→ **What you have to do**
Could you copy each line of the entries that contains "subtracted"?

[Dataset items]
○ ○ ○ ○ ○ ○ ○
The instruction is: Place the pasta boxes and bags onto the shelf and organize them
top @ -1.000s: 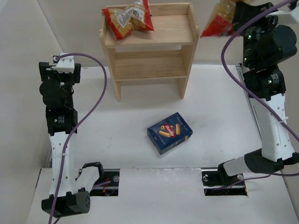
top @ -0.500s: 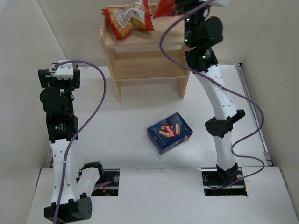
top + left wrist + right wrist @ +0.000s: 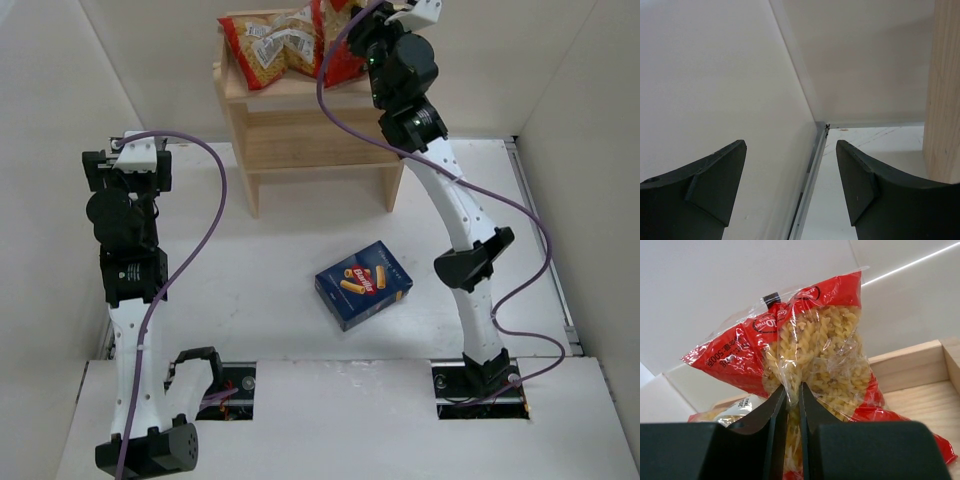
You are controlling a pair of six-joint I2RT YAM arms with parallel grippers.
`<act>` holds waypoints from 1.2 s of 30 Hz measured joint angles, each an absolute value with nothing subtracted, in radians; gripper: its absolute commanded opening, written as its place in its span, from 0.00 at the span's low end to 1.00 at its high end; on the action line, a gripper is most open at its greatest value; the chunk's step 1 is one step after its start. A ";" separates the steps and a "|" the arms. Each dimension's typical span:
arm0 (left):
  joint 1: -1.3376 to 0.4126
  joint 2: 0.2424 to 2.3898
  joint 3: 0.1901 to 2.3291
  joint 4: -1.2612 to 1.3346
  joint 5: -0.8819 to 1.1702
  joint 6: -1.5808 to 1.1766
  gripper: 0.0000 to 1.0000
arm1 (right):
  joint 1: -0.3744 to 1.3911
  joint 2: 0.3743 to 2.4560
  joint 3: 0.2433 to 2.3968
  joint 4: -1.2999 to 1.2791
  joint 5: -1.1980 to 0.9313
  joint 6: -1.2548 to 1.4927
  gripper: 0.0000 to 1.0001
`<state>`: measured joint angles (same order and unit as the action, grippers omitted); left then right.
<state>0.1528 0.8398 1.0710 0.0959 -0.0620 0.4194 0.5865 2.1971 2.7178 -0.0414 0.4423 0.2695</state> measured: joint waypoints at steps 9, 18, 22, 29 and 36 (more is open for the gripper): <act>0.153 0.843 1.071 0.096 -0.062 0.416 0.71 | 0.556 2.166 2.691 -0.124 0.516 0.280 0.86; 0.155 0.833 1.060 0.090 -0.062 0.414 0.71 | 0.624 2.014 2.553 -0.106 0.508 0.109 1.00; 0.167 0.801 1.028 0.071 -0.062 0.414 0.71 | 0.817 1.658 2.101 -0.021 0.472 -0.081 1.00; 0.176 0.723 0.973 -0.059 -0.038 0.429 1.00 | 1.016 1.158 1.365 -0.037 0.521 -0.058 1.00; 0.054 0.702 0.940 -0.284 0.059 0.421 1.00 | 0.588 1.222 0.928 -0.351 0.145 0.333 1.00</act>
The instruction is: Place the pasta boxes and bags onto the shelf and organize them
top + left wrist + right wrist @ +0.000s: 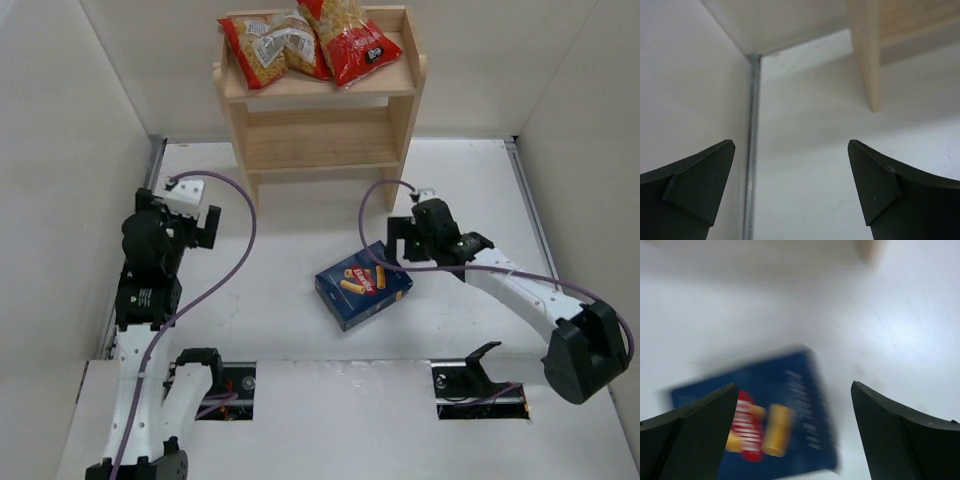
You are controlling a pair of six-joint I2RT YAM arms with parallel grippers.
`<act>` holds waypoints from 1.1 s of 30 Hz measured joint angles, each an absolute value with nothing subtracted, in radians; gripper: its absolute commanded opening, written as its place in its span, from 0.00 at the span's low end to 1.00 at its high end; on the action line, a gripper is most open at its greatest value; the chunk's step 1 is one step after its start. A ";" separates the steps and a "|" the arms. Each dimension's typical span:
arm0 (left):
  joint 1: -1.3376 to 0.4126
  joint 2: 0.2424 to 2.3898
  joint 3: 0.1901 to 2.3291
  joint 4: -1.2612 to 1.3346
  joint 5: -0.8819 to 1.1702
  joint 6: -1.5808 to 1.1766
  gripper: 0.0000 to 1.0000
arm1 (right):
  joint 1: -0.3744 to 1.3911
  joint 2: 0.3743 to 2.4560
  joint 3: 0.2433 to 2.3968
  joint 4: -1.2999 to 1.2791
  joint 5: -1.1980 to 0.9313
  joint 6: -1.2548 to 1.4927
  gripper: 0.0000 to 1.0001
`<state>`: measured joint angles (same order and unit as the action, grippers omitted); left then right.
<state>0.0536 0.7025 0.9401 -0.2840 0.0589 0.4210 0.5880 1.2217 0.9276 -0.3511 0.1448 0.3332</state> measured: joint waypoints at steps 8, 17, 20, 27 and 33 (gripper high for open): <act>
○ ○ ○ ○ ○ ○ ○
→ **Solution for this task**
`<act>` holds waypoints from 1.2 s of 30 Hz measured joint angles, each an absolute value with nothing subtracted, in radians; gripper: its absolute commanded opening, written as its place in its span, from 0.00 at the span's low end to 1.00 at its high end; on the action line, a gripper is most open at its greatest value; the chunk's step 1 is one step after its start. A ";" separates the steps and a "|" the arms. Each dimension's typical span:
`<act>` holds waypoints from 1.1 s of 30 Hz measured joint angles, each an absolute value with nothing subtracted, in radians; gripper: its absolute commanded opening, written as its place in its span, from 0.00 at the span's low end to 1.00 at its high end; on the action line, a gripper is most open at its greatest value; the chunk's step 1 is one step after its start. A ";" separates the steps and a "|" the arms. Each dimension's typical span:

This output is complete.